# Some new locals and others.



## Digswithstick (Feb 8, 2011)

One local druggist and one not too distant  beer .


----------



## Digswithstick (Feb 8, 2011)

James Lydell Camridge Springs ,PA


----------



## Digswithstick (Feb 8, 2011)

Like the Indian on this one,Yough Brewing Co Connellsville PA


----------



## Digswithstick (Feb 8, 2011)

Sanfords Fountain Pen Ink


----------



## Digswithstick (Feb 8, 2011)

Different Majors cement i did not have ,looks like the one Laur found when her and Joe visited (i think),except this has 15 cents on back.This one has some strange looking beads in it .


----------



## Digswithstick (Feb 8, 2011)

Back side


----------



## Digswithstick (Feb 8, 2011)

Not sure about this one looks like repro to me but ?Seam goes under seal up to bottom ring of top ,then new seam starts 180 degrees from that and goes to top and over lip .Repro?


----------



## Digswithstick (Feb 8, 2011)

Lip ,hard to get pic of seams .


----------



## Digswithstick (Feb 8, 2011)

Bottom ,not much base wear .


----------



## Digswithstick (Feb 8, 2011)

McCartys Oil City, PA have not seen this one before .And J.C.Herrmann Sharon ,PA


----------



## Digswithstick (Feb 8, 2011)

Franklin PA acl


----------



## Digswithstick (Feb 8, 2011)

Lable side ,Castor Oil []


----------



## farmgal (Feb 8, 2011)

Sorry for the pun...But I really dig the the Sanfords fountain pen ink one..Quite charming. I love the small things in life. Thatnks for sharing! farmgal


----------



## mtfdfire22 (Feb 8, 2011)

way cool detroit blob. anything you'll trade that for?


----------



## Digswithstick (Feb 8, 2011)

Hey Farmgal ,thanks ,i like humor and the little things too they add up though[] Favorite bottles types are locals,inks ,poisons and meds probably in that order too. 
        Nic ,i put the Michigan bottles for you in the  - Buy Sell Swap -section to avoid reprimands []


----------



## JOETHECROW (Feb 8, 2011)

Rick...those are nice pickups....Love the smalls, especially the inkstand....That little Major's cement IS just like Laur's....(except for the price on the back)...Great memory! That Robert's could be a repro....the color looks it, but great window bottle anyhow... Thanks for posting...Love the druggist too.


----------



## madman (Feb 8, 2011)

hey rick, glad to see ya back, nice stuff there, dig the acl pharm  hard to find those with decent paint!


----------



## madman (Feb 8, 2011)

> ORIGINAL: Digswithstick
> 
> Franklin PA acl


 very cool


----------



## madman (Feb 8, 2011)

> ORIGINAL: Digswithstick
> 
> Different Majors cement i did not have ,looks like the one Laur found when her and Joe visited (i think),except this has 15 cents on back.This one has some strange looking beads in it .

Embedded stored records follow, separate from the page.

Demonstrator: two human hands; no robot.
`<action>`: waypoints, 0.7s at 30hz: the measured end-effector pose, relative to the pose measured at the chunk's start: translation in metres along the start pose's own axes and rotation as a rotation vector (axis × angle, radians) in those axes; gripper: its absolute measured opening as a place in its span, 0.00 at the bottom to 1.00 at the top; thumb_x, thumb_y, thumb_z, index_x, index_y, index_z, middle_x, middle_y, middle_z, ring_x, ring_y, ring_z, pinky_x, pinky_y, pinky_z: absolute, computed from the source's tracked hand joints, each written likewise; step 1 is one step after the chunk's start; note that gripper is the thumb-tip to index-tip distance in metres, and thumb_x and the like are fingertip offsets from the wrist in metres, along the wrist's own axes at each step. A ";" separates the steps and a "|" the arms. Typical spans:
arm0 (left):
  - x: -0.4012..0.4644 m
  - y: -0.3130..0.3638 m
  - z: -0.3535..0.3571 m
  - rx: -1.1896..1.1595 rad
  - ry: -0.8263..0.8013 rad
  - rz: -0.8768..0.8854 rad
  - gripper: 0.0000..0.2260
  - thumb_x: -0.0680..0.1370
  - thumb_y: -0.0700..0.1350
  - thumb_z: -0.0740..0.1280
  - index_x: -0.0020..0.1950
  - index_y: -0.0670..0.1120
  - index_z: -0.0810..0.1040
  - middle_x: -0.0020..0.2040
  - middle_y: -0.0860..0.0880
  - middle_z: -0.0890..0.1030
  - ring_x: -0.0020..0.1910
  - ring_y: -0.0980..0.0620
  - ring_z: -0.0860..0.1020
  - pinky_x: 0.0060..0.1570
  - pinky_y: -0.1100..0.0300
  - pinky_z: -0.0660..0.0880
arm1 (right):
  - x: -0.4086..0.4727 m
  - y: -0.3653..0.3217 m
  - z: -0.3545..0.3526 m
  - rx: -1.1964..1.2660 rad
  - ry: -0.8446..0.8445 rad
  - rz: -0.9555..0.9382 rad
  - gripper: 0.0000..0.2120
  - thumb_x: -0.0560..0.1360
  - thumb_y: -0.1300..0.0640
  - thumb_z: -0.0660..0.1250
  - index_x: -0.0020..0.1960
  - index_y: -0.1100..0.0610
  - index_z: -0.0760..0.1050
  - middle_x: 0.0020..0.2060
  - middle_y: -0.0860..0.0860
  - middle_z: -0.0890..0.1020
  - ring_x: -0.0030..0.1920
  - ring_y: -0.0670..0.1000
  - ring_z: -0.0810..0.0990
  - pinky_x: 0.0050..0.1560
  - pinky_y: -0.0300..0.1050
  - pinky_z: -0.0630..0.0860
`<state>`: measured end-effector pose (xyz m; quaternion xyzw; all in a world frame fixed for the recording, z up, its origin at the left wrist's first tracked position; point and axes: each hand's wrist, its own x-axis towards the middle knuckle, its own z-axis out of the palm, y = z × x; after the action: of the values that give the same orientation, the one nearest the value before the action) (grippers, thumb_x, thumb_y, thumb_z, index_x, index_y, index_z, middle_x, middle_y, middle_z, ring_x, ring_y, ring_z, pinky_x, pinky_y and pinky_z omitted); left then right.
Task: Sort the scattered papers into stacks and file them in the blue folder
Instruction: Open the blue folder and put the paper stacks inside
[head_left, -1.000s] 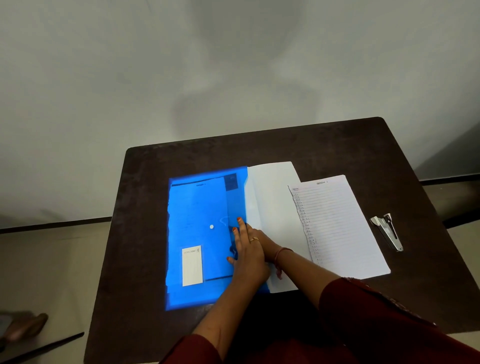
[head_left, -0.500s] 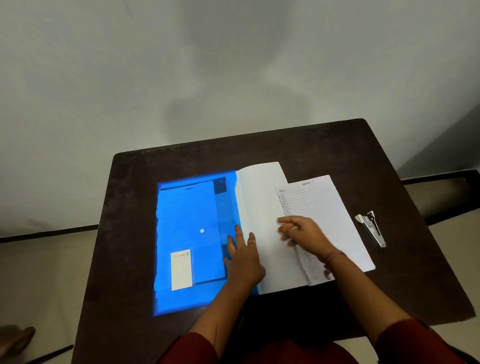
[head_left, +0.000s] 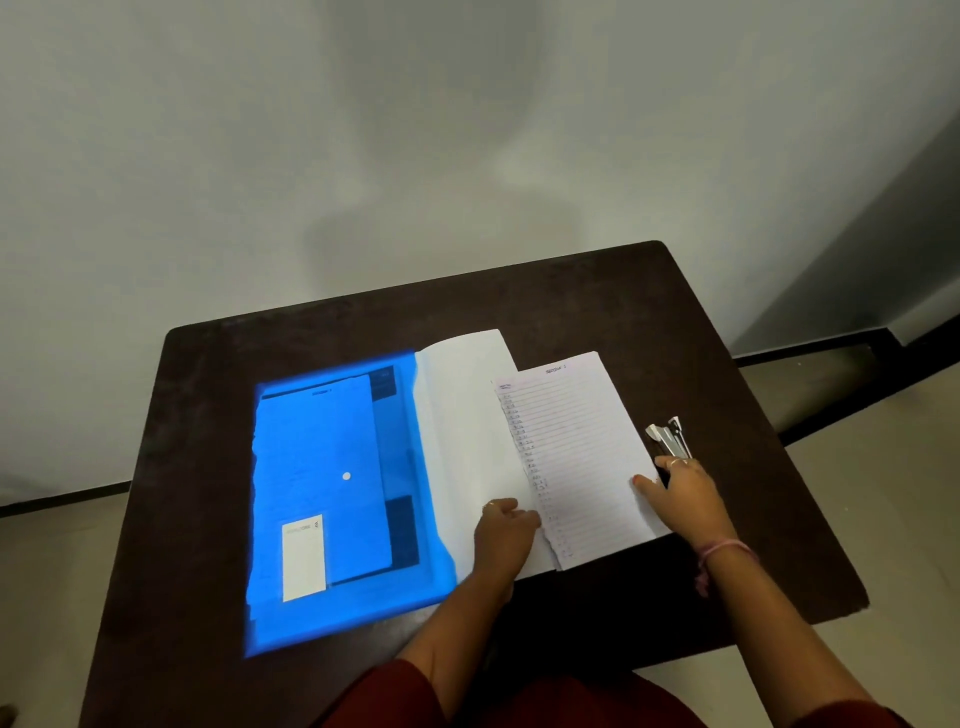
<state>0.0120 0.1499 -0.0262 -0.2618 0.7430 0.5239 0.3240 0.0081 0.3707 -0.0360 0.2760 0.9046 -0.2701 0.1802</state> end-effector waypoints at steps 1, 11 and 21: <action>0.000 0.001 0.002 -0.026 0.020 0.000 0.22 0.74 0.45 0.67 0.66 0.41 0.70 0.61 0.46 0.76 0.57 0.49 0.75 0.60 0.57 0.73 | 0.001 0.001 0.002 -0.013 -0.011 -0.004 0.27 0.76 0.48 0.67 0.69 0.61 0.68 0.66 0.58 0.70 0.62 0.56 0.73 0.62 0.48 0.70; 0.013 0.004 0.029 -0.102 0.023 0.014 0.10 0.65 0.47 0.66 0.26 0.46 0.69 0.34 0.45 0.77 0.36 0.47 0.76 0.38 0.57 0.70 | 0.006 0.011 0.012 -0.035 0.003 -0.069 0.32 0.69 0.47 0.74 0.68 0.59 0.69 0.62 0.57 0.72 0.62 0.57 0.72 0.65 0.48 0.68; 0.007 -0.010 0.041 -0.212 0.031 0.128 0.14 0.72 0.36 0.69 0.55 0.47 0.75 0.51 0.49 0.80 0.50 0.49 0.79 0.51 0.55 0.78 | -0.001 0.016 0.019 0.294 -0.023 -0.101 0.16 0.70 0.50 0.74 0.50 0.59 0.76 0.42 0.49 0.77 0.45 0.49 0.76 0.43 0.40 0.70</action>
<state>0.0230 0.1857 -0.0472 -0.2545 0.7035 0.6150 0.2490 0.0219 0.3699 -0.0569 0.2508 0.8659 -0.4116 0.1341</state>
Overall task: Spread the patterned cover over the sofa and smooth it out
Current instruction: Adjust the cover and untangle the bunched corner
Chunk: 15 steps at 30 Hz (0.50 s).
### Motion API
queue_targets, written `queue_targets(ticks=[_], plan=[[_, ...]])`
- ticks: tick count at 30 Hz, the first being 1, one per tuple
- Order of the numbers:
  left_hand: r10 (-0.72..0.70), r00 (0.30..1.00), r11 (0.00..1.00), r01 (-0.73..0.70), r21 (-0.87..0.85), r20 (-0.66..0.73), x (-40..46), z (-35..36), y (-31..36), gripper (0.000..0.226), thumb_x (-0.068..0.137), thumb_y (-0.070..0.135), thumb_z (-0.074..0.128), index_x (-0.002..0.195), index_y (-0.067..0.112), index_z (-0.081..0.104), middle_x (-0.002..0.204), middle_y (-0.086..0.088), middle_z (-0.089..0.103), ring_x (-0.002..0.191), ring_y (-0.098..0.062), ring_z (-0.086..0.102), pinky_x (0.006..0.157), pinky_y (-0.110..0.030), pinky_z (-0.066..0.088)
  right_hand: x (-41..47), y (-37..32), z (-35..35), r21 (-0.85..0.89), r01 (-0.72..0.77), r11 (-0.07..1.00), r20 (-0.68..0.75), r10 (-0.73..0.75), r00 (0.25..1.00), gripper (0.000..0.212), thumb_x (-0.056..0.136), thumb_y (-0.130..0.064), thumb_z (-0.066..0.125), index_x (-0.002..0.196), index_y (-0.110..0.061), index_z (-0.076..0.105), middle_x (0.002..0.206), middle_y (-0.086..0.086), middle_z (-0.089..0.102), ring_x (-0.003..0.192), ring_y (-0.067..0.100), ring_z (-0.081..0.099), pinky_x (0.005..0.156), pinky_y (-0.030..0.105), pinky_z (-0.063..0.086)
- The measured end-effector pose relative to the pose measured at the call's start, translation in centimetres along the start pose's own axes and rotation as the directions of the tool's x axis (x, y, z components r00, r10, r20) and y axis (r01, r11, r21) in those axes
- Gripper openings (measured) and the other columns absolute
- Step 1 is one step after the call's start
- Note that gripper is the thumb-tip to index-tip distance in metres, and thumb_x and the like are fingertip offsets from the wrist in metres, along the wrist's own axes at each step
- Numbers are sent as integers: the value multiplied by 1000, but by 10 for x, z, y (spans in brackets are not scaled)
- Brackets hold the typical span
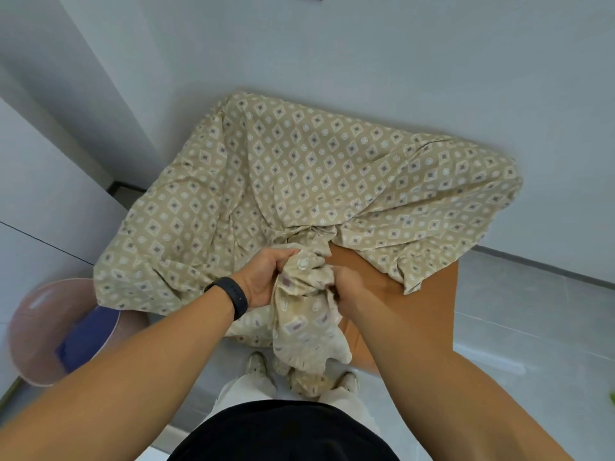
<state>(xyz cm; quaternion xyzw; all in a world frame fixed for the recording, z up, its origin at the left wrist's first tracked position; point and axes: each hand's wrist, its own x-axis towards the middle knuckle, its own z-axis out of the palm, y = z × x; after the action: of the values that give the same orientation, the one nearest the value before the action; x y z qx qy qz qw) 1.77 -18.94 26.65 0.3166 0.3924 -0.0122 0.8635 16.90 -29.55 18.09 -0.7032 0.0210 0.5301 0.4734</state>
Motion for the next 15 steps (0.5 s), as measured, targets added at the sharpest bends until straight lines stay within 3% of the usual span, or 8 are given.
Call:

 that is different  early - er   than mine cool!


----------



## madman (Feb 8, 2011)

> ORIGINAL: Digswithstick
> 
> James Lydell Camridge Springs ,PA


 nice druggist love em


----------



## Penn Digger (Feb 8, 2011)

Very nice Rick.

 PD
 [align=left]  [/align]


----------



## Jim (Feb 8, 2011)

Nice ones, Rick. I particularly like the embossed druggist with the prescription lip finish.  ~Jim


----------



## dollarbill (Feb 8, 2011)

Yes very nice Rick .The cement is very cool with the price embossed.
   bill


----------



## Digswithstick (Feb 8, 2011)

Thanks for replies ! Joe that field we found points in now has  a house there [] Still can hunt there but just not the same ,going to maybe do some sifting where we dug on your visit  , be great to dig again or point hunt sometime with you all again .
     Mike thanks ,was still here just lurking when i had time (lol) .Those acls never survived the dumps i have dug ,had to buy this one .Did find 2 more of those Sinclair bottles.
        Thanks Penn Digger ,did you sell those mineral water botlles yet ?
     Jim thanks ,bet i dug several hundred of those not one had embossing ,had to buy it but got a good deal .The man had two other sizes of that one but both were badly damaged []
 Bill thanks,it was your great collection that inspired me to collect inks and glues,don't worry i  never told the wife [] 
 Will take some pics of the different Majors Cements


----------



## JOETHECROW (Feb 9, 2011)

Rick,...love to make another trip down sometime...We had a lot of fun, and it was great finding arrowheads and hunting/digging for bottles with you...It'll depend on what I find for work this year, and I'll be getting the Ranger back in road trip worthy shape w/ my income tax..It's getting to be high mileage with a lot of small (and a couple of larger) issues... I know Laur would love it too...Bummer about the house going up there....a lot of development seems to creep in like that.


----------



## Plumbata (Feb 9, 2011)

Nice BIM druggist, and that ACL one with label is really cool too. The ACL druggists never come out in good shape when dug, it must be a result of a less involved firing/pyroglazing process (or none at all?)

 And yeah, that Roberts is a repro but it is attractive.


----------



## spuere66 (Feb 9, 2011)

Rick, you did good. You know I like seeing NW PA bottles.


----------



## Digswithstick (Feb 9, 2011)

Joe ,hope you find something you like and the pay is good ! I remember as youngster grandfather saying "this was all farm fields and woods now there are peoples houses close enough to hit each other with rocks " thats me now []
      Plumbata thanks ,think you are right about the acls .I figured the Roberts was a repro ,just wanted some one to confirm it ,could not pass it up for $2 
       Thanks S66 ,yep not many show up for sale or viewing ,sure got to work to find them .
        Here are the different Majors ,sorry about the stains they need a good scrubbing ![]


----------



## Digswithstick (Feb 9, 2011)

The other sides ,some have embossing on back


----------